Work to be completed ::
Return each entry exactly, with none missing.

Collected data

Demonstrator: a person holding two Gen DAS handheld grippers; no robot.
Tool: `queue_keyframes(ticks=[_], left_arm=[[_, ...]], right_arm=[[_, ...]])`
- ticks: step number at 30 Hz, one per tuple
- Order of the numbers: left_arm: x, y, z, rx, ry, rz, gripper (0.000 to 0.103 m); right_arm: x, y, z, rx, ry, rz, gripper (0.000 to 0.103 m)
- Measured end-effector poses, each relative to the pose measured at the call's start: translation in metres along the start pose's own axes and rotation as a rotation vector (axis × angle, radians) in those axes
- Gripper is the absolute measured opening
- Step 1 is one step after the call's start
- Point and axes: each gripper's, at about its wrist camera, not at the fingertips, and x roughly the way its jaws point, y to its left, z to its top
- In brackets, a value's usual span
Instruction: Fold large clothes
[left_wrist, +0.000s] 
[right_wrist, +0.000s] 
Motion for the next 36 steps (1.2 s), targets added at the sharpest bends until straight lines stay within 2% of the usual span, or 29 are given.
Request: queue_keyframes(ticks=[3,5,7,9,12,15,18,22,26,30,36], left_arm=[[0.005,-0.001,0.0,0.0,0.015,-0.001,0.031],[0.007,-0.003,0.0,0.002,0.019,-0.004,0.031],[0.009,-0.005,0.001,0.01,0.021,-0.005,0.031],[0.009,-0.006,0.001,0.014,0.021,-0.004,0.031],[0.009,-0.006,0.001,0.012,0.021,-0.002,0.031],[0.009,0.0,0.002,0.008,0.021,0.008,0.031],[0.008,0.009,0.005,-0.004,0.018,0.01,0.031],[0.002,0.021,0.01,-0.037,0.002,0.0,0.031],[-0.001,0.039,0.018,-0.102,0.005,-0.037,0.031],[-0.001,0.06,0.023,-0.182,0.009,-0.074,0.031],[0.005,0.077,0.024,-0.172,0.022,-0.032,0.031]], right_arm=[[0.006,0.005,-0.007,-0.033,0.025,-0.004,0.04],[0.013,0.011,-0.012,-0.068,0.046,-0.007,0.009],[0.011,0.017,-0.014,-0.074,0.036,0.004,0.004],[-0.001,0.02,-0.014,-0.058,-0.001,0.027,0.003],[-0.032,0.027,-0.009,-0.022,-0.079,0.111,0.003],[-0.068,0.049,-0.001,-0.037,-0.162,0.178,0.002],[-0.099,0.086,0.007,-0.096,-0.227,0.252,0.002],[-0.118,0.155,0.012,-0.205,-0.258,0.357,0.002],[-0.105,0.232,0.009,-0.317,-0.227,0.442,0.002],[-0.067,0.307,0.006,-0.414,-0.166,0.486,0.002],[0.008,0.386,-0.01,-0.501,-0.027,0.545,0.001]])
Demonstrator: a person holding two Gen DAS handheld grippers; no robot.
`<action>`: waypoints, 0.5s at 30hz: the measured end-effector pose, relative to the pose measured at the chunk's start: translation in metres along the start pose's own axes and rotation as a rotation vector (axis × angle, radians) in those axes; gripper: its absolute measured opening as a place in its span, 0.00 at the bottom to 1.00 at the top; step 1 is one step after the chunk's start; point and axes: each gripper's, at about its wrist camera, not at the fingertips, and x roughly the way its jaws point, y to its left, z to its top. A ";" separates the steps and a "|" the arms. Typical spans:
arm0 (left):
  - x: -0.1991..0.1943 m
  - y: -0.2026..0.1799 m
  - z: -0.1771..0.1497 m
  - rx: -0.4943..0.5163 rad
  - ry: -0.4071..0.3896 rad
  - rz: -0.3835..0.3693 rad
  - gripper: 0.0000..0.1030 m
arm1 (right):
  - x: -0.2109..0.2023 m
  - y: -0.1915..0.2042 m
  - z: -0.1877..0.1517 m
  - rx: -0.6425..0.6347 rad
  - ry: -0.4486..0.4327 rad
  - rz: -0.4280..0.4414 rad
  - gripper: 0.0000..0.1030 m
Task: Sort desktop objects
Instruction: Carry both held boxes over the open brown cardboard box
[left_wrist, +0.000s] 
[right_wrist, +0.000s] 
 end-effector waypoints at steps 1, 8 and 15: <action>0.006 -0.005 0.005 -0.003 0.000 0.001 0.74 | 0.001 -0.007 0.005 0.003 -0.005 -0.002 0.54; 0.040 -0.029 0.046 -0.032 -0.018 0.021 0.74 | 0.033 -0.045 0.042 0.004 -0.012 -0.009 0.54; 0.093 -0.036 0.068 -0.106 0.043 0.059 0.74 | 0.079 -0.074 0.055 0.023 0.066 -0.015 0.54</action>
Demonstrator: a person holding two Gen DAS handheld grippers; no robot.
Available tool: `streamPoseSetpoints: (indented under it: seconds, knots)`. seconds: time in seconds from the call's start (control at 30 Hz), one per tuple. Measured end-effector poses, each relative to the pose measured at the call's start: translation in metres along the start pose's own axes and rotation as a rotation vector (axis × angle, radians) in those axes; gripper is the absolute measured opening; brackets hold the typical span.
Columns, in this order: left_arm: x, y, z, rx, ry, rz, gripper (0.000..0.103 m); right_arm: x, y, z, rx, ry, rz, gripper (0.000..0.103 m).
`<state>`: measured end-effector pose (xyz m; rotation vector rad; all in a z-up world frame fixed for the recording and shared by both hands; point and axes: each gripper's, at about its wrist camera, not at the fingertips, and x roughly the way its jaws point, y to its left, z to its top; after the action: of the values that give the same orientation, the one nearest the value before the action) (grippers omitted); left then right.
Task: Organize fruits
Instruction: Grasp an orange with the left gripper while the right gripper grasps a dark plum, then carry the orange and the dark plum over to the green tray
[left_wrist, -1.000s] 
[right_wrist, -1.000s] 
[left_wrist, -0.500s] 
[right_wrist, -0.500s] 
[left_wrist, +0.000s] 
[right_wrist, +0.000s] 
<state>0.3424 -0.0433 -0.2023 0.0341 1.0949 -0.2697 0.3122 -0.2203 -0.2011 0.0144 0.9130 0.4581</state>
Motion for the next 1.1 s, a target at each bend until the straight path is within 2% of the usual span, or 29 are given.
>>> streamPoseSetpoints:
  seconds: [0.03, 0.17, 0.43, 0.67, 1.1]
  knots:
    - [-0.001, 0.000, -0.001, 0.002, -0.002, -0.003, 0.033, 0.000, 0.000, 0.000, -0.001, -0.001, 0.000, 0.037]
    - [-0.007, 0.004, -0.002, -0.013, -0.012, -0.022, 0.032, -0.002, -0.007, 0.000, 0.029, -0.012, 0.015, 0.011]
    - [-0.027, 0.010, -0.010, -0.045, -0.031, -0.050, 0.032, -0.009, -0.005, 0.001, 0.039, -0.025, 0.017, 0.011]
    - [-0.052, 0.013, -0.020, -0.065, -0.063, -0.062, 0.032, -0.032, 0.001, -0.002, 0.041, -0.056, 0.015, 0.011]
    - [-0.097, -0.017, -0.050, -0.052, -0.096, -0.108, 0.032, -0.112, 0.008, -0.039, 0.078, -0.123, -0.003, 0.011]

Task solution ::
Demonstrator: a person holding two Gen DAS handheld grippers; no robot.
Tool: `queue_keyframes(ticks=[_], left_arm=[[_, ...]], right_arm=[[_, ...]])`
- ticks: step number at 30 Hz, one per tuple
- Order of the numbers: left_arm: x, y, z, rx, ry, rz, gripper (0.000 to 0.103 m); right_arm: x, y, z, rx, ry, rz, gripper (0.000 to 0.103 m)
- Measured end-effector poses, each relative to the pose measured at the call's start: translation in metres along the start pose's own axes and rotation as a rotation vector (axis × angle, radians) in those axes
- Gripper is the absolute measured opening
- Step 1 is one step after the call's start
- Point and axes: each gripper's, at about its wrist camera, not at the fingertips, and x roughly the way its jaws point, y to its left, z to its top
- In brackets, a value's usual span
Instruction: Fold large clothes
[left_wrist, +0.000s] 
[right_wrist, +0.000s] 
Motion for the next 36 steps (1.2 s), targets added at the sharpest bends until straight lines stay within 2% of the usual span, or 29 are given.
Request: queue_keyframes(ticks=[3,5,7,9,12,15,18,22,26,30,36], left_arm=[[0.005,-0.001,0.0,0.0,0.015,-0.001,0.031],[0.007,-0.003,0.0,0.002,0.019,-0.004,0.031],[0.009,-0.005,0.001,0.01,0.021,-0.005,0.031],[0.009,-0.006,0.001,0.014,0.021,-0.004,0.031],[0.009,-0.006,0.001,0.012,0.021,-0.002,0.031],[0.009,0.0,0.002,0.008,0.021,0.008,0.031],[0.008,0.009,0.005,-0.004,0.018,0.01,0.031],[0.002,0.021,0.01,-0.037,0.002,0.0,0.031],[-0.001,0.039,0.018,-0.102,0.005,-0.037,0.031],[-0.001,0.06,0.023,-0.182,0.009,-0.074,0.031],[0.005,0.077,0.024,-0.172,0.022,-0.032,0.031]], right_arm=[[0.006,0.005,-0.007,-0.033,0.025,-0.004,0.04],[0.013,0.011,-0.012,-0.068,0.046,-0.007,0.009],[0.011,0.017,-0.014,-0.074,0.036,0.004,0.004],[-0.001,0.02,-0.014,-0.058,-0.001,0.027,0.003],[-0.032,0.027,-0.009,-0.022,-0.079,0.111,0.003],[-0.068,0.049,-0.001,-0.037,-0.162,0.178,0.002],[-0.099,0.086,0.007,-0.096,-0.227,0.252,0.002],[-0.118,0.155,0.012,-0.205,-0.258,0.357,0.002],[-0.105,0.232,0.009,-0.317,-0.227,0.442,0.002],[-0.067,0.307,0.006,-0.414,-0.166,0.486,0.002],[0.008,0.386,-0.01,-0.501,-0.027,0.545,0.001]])
Demonstrator: a person holding two Gen DAS handheld grippers; no robot.
`<action>`: waypoints, 0.5s at 30hz: the measured end-effector pose, relative to the pose measured at the chunk's start: translation in metres along the start pose's own axes and rotation as a rotation vector (axis × angle, radians) in those axes; gripper: its absolute measured opening as a place in its span, 0.00 at the bottom to 1.00 at the top; step 1 is one step after the chunk's start; point and axes: each gripper's, at about its wrist camera, not at the fingertips, and x roughly the way its jaws point, y to its left, z to its top. A ";" separates the steps and a "|" the arms. Typical spans:
arm0 (left):
  - x: -0.1991..0.1943 m
  - y: -0.2026..0.1799 m
  - z: -0.1771..0.1497 m
  - rx: -0.4943..0.5163 rad
  - ry: -0.4071..0.3896 rad
  - rz: -0.3835..0.3693 rad
  - gripper: 0.0000..0.1030 m
arm1 (right):
  - x: -0.2109..0.2023 m
  - y: -0.1915..0.2042 m
  - z: -0.1877..0.1517 m
  - rx: -0.6425..0.6347 rad
  - ry: -0.4486..0.4327 rad
  - rz: -0.4280..0.4414 rad
  - gripper: 0.0000..0.1030 m
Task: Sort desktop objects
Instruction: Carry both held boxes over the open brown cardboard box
[left_wrist, +0.000s] 
[right_wrist, +0.000s] 
 end-effector waypoints at steps 1, 8 and 15: <action>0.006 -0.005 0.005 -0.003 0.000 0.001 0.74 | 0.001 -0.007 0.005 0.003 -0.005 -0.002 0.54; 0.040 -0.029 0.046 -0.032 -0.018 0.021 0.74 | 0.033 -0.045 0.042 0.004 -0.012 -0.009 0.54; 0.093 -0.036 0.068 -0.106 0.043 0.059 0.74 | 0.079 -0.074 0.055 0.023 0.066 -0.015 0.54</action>
Demonstrator: a person holding two Gen DAS handheld grippers; no robot.
Available tool: `streamPoseSetpoints: (indented under it: seconds, knots)`. seconds: time in seconds from the call's start (control at 30 Hz), one per tuple. Measured end-effector poses, each relative to the pose measured at the call's start: translation in metres along the start pose's own axes and rotation as a rotation vector (axis × angle, radians) in those axes; gripper is the absolute measured opening; brackets hold the typical span.
Columns, in this order: left_arm: x, y, z, rx, ry, rz, gripper (0.000..0.103 m); right_arm: x, y, z, rx, ry, rz, gripper (0.000..0.103 m).
`<state>`: measured end-effector pose (xyz m; rotation vector rad; all in a z-up world frame fixed for the recording and shared by both hands; point and axes: each gripper's, at about its wrist camera, not at the fingertips, and x roughly the way its jaws point, y to its left, z to its top; after the action: of the values that give the same orientation, the one nearest the value before the action) (grippers omitted); left then right.
Task: Organize fruits
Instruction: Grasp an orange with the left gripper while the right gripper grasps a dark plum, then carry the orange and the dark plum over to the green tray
[left_wrist, -1.000s] 
[right_wrist, -1.000s] 
[left_wrist, -0.500s] 
[right_wrist, -0.500s] 
[left_wrist, +0.000s] 
[right_wrist, +0.000s] 
<state>0.3424 -0.0433 -0.2023 0.0341 1.0949 -0.2697 0.3122 -0.2203 -0.2011 0.0144 0.9130 0.4581</state>
Motion for the next 1.1 s, a target at each bend until the straight path is within 2% of the usual span, or 29 are given.
>>> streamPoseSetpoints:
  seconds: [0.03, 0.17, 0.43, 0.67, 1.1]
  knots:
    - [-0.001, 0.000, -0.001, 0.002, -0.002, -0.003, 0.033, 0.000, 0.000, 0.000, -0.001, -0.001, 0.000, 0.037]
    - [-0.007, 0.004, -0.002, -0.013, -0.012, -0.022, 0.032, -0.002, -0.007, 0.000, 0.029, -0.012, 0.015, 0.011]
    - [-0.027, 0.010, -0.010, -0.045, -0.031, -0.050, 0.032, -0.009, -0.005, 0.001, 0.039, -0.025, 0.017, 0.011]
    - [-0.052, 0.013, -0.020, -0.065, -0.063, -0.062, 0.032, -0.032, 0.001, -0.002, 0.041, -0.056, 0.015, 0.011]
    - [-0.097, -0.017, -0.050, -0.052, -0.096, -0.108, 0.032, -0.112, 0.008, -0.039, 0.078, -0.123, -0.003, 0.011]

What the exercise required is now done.